We also got rid of Carroll's contract which I don't know how but thats another 4 mill off the books for the next few years. Shame about Najera, guy was made to be in a Mavs uniform.


----------



## kbdullah (Jul 8, 2010)

i actually agree w/ damian's proposed lineup. last year we didn't really have a backup SF once Tim Thomas got hurt, so we went small a lot. plus, we had the illusion of depth when in fact all our depth is at pg (roddy, barea, terry). lastly, the dimension we sorely lack is consistent dribble penetration.

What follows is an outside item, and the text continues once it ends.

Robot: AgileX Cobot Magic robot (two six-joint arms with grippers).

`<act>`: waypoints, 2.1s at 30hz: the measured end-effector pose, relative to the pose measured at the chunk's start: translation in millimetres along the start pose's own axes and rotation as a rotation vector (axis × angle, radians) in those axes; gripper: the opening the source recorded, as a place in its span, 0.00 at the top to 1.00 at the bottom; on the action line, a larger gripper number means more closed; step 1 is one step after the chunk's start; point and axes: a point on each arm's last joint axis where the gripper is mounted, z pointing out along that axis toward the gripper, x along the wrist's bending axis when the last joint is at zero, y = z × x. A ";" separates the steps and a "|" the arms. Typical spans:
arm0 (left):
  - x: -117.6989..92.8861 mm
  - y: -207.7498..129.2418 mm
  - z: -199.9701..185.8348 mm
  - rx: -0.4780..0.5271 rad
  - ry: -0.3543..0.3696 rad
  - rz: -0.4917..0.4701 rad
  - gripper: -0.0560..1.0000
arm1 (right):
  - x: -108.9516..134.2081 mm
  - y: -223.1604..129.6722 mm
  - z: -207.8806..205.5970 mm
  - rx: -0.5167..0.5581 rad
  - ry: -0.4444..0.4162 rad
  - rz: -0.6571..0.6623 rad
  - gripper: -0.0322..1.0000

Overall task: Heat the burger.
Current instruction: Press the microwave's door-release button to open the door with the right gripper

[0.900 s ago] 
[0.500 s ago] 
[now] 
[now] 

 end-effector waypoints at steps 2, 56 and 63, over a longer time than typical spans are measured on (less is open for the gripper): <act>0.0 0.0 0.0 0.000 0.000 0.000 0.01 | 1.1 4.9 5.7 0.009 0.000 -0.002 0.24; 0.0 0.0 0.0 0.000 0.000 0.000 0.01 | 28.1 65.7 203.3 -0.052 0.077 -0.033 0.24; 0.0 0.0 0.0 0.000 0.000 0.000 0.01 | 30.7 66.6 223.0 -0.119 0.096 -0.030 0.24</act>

by inserting roddy into the starting lineup, sliding kidd to the 2 (for his defensive assignment, offensively, he's still pg), and marion to the 3, we'll get consistent dribble penetration and someone to keep up with quicker guards. we'll also add our wing depth by bringing marion off the bench, which will keep us from going small every time we rest our starters. moving roddy into the starting rotation would really be a masterstroke that could solve a handful of problems simultaneously.


----------



## kbdullah (Jul 8, 2010)

btw, najera is useless. when he first came into the league he was a high-energy guy that made a lot of hustle plays, but he was a complete liability in the San Antonio series where all he did was commit flagrant fouls. now that we've got some frontcourt depth, there is zero need for him.


----------



## Knick Killer (Jul 16, 2006)

Great move for the Mavs but this doesn't put them over the top. Dallas is such a deep team and has been for years but there missing something. They have always been missing something and I can't put my finger on it.


----------



## xray (Feb 21, 2005)

Knick_Killer31 said:


> I can't put my finger on it.


Killer instinct


----------